> **DIRECTIONS**: In the copy, include all of the listing exactly and none of its pictures.
=== Section Start ===
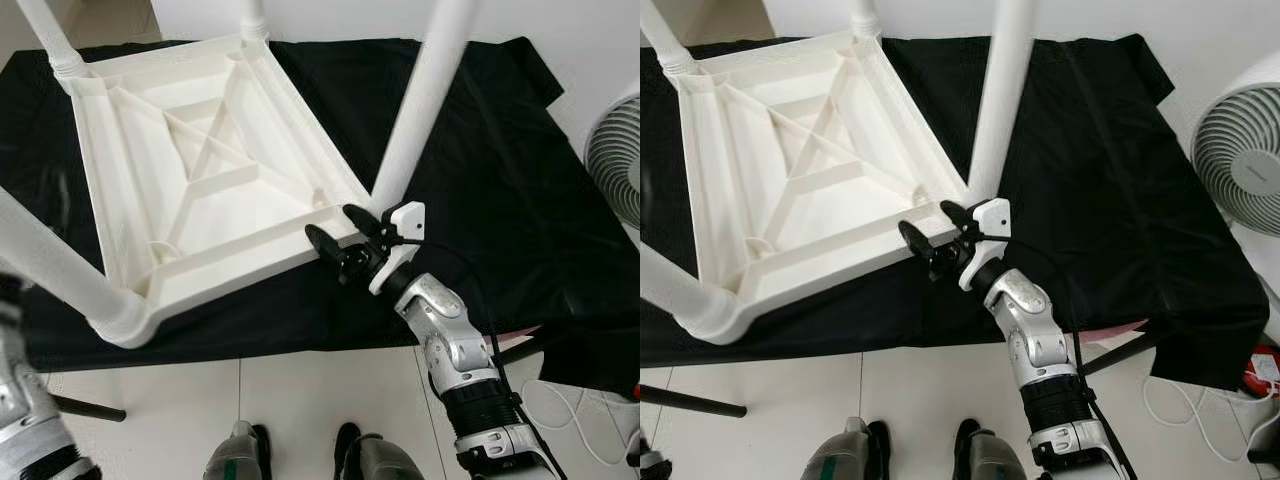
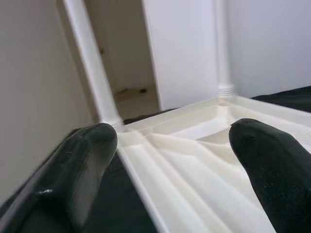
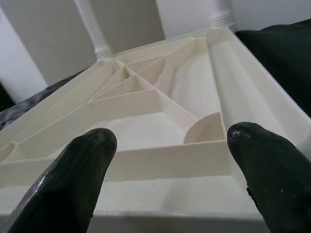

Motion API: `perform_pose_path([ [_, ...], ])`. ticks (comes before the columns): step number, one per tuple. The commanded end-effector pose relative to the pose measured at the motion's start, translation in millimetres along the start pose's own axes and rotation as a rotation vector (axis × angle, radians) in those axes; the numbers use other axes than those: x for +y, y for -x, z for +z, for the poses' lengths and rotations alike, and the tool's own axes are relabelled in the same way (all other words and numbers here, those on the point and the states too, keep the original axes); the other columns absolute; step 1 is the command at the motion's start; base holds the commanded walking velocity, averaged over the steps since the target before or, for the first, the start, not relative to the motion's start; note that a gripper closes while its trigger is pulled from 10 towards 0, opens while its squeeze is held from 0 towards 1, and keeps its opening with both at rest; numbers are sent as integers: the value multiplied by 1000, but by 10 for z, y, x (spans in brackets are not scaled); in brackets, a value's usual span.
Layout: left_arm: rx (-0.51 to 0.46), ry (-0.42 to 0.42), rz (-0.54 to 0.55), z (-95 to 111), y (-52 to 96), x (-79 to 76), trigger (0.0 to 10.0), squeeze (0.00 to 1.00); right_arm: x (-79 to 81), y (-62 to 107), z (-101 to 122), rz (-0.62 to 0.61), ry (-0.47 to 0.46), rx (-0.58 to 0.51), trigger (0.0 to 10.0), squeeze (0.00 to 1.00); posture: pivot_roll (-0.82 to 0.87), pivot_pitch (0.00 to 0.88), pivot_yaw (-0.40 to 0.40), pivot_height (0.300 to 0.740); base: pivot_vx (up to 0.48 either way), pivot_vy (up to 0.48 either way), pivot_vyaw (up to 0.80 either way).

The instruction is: Building children table

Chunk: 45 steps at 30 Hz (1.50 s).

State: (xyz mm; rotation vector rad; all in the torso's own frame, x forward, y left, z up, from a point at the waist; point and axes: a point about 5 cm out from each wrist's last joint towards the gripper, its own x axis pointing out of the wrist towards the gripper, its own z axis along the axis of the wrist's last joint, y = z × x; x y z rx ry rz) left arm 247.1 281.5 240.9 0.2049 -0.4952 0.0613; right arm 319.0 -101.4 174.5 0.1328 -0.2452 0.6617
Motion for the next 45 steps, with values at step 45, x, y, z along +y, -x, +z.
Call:
perform_pose_path([
  [45,478,45,-976,-582,-109,-578,10000,0,-221,161,181,-82,76,-17,10000,0,-2,139,46,740,0,0,0],
])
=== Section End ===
> **TASK OUTPUT**:
Motion API: `perform_pose_path([ [_, ...], ])`. ticks (comes before the columns): step number, one per tuple. The commanded end-effector pose relative to the pose measured at the motion's start, translation in millimetres along the start pose's own axes and rotation as a rotation vector (axis × angle, radians) in those axes; the numbers use other axes than those: x for +y, y for -x, z for +z, for the poses' lengths and rotations alike, and the tool's own axes are relabelled in the same way (all other words and numbers here, those on the point and the states too, keep the original axes); the other columns absolute; step 1 is the command at the motion's start; base holds the commanded walking velocity, averaged over the steps since the target before or, for the first, the start, not relative to the motion's start; note that a gripper closes while its trigger is pulled from 10 towards 0, opens while its squeeze is held from 0 towards 1, and keeps its opening with both at rest; numbers are sent as integers: the value multiplied by 1000, but by 10 for z, y, x (spans in brackets are not scaled); in brackets, a value's usual span.
Layout: left_arm: rx (-0.51 to 0.46), ry (-0.42 to 0.42), rz (-0.54 to 0.55), z (-95 to 111), y (-52 to 96), x (-79 to 76), trigger (0.0 to 10.0), squeeze (0.00 to 1.00); right_arm: x (-79 to 81), y (-62 to 107), z (-101 to 122), rz (-0.62 to 0.61), ry (-0.47 to 0.46), rx (-0.58 to 0.51), trigger (0.0 to 10.0), squeeze (0.00 to 1.00); posture: pivot_roll (-0.82 to 0.87), pivot_pitch (0.00 to 0.88), pivot_yaw (-0.40 to 0.40), pivot_height (0.300 to 0.740); base: pivot_vx (up to 0.48 either way), pivot_vy (up to 0.48 either way), pivot_vyaw (up to 0.80 either way).

The instruction is: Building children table

Chunk: 45 steps at 30 Hz (1.50 s).

State: (xyz mm; rotation vector rad; all in the torso's own frame, x forward, y left, z up, from a point at the waist; point and axes: a point about 5 cm out from each wrist's last joint towards the gripper, its own x axis pointing out of the wrist towards the gripper, its own z axis along the axis of the wrist's last joint, y = z × x; x y z rx ry rz) left arm 247.1 281.5 240.9 0.2049 -0.4952 0.0613; right arm 319.0 -101.4 174.5 0.1328 -0.2452 0.6617
Motion for the next 45 steps, with values at step 45, x, y, z along +y, -x, +z.
Call:
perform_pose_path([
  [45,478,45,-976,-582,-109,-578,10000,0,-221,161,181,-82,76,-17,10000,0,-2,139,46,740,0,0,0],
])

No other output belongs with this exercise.